The Assessment agenda

The grading master: a simpler way

Where do outcomes statements end and assessment criteria begin? What is the real purpose of your assessment task? Where does the line fall between formative and summative assessment? GABRIELLE MATTERS comes up with answers to some big questions en route to proposing an alternative basis for criteria/standards-based assessment.

TEACHERS ARE ASSESSING every day of the week. They are making decisions about what and how to teach. They are making judgements about the nature of student learning and the quality of student work. It has always been thus. But now there is an emphasis on teacher-devised tasks and authentic assessment.

There is also increasing acceptance of the view that outcomes statements in KLA syllabuses are not of themselves assessment criteria. Ainley (2004) notes, ‘in much of Australia there is little assessment below the senior years that provides teachers with information about standards that they might expect from their students’. Parallel to teacher-devised authentic assessment, then, is the need for standards-based assessment.

It does not follow, however, that assessment per se is complicated.

A teacher’s assessment life must be complicated (not)

What teachers need is a simple structure for expressing assessment criteria and performance standards. This article concludes with a description of a grading master, a variant of the traditional criteria/standards matrix, as a model for grading student performance. It has been applied in a system that has teachers judging the standard attained by students on multifaceted tasks, but it could also be applied to more structured assessments in place of conventional marking schemes or rubrics.

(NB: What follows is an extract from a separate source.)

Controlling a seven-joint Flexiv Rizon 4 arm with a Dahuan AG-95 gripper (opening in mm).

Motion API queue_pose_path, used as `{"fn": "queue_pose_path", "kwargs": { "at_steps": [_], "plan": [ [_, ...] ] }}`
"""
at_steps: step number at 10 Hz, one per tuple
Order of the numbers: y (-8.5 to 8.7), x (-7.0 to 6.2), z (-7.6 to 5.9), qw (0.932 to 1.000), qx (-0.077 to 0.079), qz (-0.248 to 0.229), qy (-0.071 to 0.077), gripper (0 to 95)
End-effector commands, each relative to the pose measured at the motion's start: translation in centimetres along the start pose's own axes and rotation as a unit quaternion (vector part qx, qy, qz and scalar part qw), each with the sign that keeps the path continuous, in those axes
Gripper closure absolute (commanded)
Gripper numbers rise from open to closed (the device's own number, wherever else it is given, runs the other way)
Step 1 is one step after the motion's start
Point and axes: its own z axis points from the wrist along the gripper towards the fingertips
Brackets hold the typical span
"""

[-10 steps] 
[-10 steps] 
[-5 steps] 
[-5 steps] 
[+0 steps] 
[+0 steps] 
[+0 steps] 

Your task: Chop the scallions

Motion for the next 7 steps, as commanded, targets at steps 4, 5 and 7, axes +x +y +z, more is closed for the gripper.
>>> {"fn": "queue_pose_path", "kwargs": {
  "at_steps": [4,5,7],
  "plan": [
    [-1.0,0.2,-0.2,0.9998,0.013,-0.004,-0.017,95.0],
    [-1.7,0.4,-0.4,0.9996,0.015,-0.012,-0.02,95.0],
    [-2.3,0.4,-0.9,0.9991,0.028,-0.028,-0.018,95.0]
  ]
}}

This approach does not value any one purpose of assessment over another.

Purpose is everything (not)

You will hear people comparing and contrasting formative and summative assessment until you become so paralysed with fear about the real purpose of your assessment task that you don’t even begin the process of designing one, much less working out how to grade it.

Formative assessment occurs when assessment, whether formal (eg testing), or informal (eg classroom questioning), is primarily intended for, and instrumental in, helping a student attain a higher level of performance. Formative assessment occurs prior to summative assessment; its purpose is partly to guide future learning for the student.

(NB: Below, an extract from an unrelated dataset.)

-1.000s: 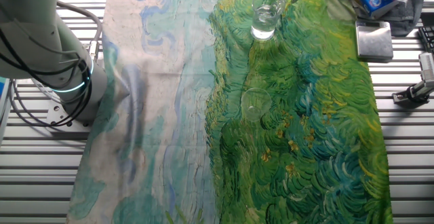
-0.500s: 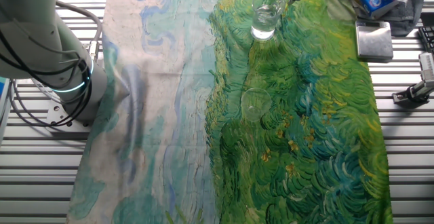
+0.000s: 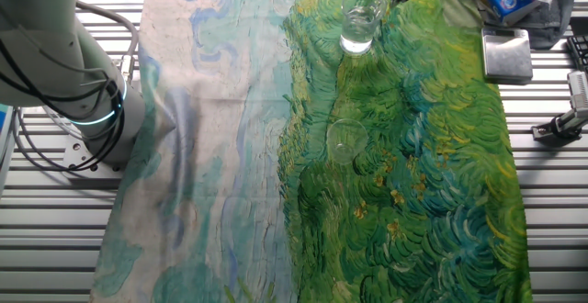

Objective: Pour the water from one cup into another empty cup

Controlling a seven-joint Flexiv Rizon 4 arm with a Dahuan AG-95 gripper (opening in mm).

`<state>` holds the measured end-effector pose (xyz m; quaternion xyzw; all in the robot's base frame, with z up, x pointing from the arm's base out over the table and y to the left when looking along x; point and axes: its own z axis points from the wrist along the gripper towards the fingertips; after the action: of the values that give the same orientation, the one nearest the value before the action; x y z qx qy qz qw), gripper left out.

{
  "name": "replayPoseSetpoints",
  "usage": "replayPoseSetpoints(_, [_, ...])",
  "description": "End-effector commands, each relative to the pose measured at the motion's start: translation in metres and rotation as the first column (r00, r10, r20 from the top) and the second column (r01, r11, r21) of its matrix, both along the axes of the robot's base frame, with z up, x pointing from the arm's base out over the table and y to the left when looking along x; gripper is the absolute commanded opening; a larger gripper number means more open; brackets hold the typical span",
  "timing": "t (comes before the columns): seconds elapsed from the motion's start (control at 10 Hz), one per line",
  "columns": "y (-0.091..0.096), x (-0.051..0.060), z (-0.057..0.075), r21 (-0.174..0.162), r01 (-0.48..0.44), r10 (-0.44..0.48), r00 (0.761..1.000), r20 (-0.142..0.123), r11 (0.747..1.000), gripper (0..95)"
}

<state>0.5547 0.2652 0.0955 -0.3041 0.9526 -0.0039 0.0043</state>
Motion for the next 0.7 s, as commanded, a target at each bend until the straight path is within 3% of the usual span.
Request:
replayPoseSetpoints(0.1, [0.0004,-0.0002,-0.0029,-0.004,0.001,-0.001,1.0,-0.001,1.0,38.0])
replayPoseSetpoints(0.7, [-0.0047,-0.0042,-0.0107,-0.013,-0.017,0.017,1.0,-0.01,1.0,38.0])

Summative assessment occurs when assessment is designed to indicate the achievement status or level of performance attained by a student at the end of a course of study or period of time. It is geared towards reporting or certification.

There is no necessary distinction between formative and summative assessment in their content or conditions. Assessment results may be used for a variety of purposes, the most productive being the promotion of further learning. It does not necessarily follow, however, that we should turn our backs on accountability.

Effective classroom assessment improves teaching and learning. Standardised assessment tasks improve the comparability of results reported to parents, and the system, about the quality of the learning that has occurred, and under what conditions the evidence of the learning was gathered. Effective classroom assessment can deliver comparability if appropriate standards assurance processes are in place; and standardised assessment can improve teaching and learning if teachers and administrators take advantage of the information that the data have to offer.

Assessment is a lever (so what?)

The hallmark of effective assessment is that it illuminates learning that is (or has been) occurring, and promotes further learning. Assessment alone may be unable to enrich the learning experience; nonetheless, if carefully constructed and applied, it may well support and reinforce enrichment in powerful and positive ways.

Assessment always has backwash effects on the curriculum; some would even say that assessment drives the curriculum. The discussion to be had is about the nature and extent of the curriculum backwash effects, not about their existence. Recent research at the Queensland Department of Education reinforces the extent to which assessment against common standards applied in the same way across schools ensures that students are actually exposed to the intended curriculum, and that teachers and students receive powerful messages about what really counts.

Because we simply do not have the option of denying the centrality of assessment, we need to ensure that it is well thought-out, comprehensive, comprehensible, reliable and valid— all of which add up to ‘good’—but it can never be absent.

A sample grading master

Grading masters allow assessors to describe their judgements as a vicinity, or sub-range, of the continuum, which can be positioned between standards descriptors or even across grade demarcations (which in grading masters themselves no longer need be sharp). This means that assessors are not forced to consign a piece of work to a cell when their judgement is that no cell descriptor adequately matches the work. Similarly, the standards descriptors in grading masters are themselves presented as vicinities, which gives due recognition to the fact that the best-written generalised standards, especially of high-quality performance, can never be sharply defined nor communicated with absolute precision. This allows assessors, once they have understood the broad intents of the descriptors, to focus more on the quality of the work they are assessing than the precise meaning of the standards descriptors to which student work must be matched.

figure1

There is only one format for a criteria/standards approach (not)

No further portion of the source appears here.